Brief: Beginning with the line below that contains "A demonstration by" and ending with the line that contains "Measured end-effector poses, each", copy every line exactly. Copy nothing else.

======== Records for this exercise ========

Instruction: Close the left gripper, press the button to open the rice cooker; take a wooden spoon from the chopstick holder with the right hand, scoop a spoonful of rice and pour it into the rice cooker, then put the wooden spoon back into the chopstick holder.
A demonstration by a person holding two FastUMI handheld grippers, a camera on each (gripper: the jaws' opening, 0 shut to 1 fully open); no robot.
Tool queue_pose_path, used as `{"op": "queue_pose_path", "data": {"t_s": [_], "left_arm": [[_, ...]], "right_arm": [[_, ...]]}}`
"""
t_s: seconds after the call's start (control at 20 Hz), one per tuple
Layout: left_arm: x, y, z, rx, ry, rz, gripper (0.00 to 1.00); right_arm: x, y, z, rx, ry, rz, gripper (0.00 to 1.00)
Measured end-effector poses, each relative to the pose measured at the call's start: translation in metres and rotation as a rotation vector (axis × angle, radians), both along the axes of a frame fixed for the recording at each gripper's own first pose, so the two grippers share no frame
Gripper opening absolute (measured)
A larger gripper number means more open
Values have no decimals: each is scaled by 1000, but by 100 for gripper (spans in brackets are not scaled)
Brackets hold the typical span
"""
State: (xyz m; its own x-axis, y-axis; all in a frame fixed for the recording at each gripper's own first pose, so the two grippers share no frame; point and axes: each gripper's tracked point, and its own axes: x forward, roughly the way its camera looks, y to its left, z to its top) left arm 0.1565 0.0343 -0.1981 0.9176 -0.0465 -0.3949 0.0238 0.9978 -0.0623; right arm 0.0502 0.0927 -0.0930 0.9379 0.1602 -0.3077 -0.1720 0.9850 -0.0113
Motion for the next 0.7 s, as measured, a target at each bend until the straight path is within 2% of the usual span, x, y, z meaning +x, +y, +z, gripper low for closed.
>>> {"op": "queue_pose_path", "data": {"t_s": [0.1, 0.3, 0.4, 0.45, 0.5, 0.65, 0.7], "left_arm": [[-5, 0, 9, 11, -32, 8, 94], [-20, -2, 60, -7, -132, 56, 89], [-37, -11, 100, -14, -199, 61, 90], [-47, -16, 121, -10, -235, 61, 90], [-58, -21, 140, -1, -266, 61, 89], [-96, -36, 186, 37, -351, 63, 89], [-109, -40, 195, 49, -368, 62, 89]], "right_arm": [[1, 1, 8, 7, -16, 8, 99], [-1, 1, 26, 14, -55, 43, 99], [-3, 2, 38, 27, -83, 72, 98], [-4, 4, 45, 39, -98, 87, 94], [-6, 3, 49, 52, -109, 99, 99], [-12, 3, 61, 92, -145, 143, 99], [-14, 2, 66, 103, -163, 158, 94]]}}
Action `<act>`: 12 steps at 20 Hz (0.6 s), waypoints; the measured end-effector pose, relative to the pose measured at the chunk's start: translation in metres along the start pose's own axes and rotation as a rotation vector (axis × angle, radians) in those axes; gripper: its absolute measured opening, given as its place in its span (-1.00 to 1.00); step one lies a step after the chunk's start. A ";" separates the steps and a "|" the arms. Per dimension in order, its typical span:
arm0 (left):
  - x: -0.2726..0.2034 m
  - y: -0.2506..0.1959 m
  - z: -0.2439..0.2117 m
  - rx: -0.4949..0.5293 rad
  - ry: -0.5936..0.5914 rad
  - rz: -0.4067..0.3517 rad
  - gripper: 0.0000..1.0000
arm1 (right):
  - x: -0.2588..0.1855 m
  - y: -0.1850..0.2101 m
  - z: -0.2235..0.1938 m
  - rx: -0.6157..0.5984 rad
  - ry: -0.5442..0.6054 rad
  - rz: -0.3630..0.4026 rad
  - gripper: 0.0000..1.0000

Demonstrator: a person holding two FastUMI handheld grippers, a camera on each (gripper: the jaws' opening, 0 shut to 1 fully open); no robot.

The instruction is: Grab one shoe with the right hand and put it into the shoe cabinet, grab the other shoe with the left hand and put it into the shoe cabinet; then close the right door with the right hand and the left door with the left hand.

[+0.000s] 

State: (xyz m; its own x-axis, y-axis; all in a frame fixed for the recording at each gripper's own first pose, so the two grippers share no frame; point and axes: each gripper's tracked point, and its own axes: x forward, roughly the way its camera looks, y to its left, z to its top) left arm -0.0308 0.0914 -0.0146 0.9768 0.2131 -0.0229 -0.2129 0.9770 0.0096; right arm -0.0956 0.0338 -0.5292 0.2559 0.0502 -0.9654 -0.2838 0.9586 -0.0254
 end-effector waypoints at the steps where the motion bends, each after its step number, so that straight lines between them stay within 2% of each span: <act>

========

Answer for this exercise:
A demonstration by a person holding two FastUMI handheld grippers, a camera on each (gripper: the jaws' opening, 0 shut to 1 fully open); no robot.
Tool queue_pose_path, used as `{"op": "queue_pose_path", "data": {"t_s": [_], "left_arm": [[_, ...]], "right_arm": [[_, ...]]}}`
"""
t_s: seconds after the call's start (control at 20 Hz), one per tuple
Layout: left_arm: x, y, z, rx, ry, rz, gripper (0.00 to 1.00); right_arm: x, y, z, rx, ry, rz, gripper (0.00 to 1.00)
Measured end-effector poses, each relative to the pose measured at the call's start: translation in metres and rotation as a rotation vector (axis × angle, radians), both along the axes of a frame fixed for the recording at each gripper's own first pose, so the two grippers share no frame

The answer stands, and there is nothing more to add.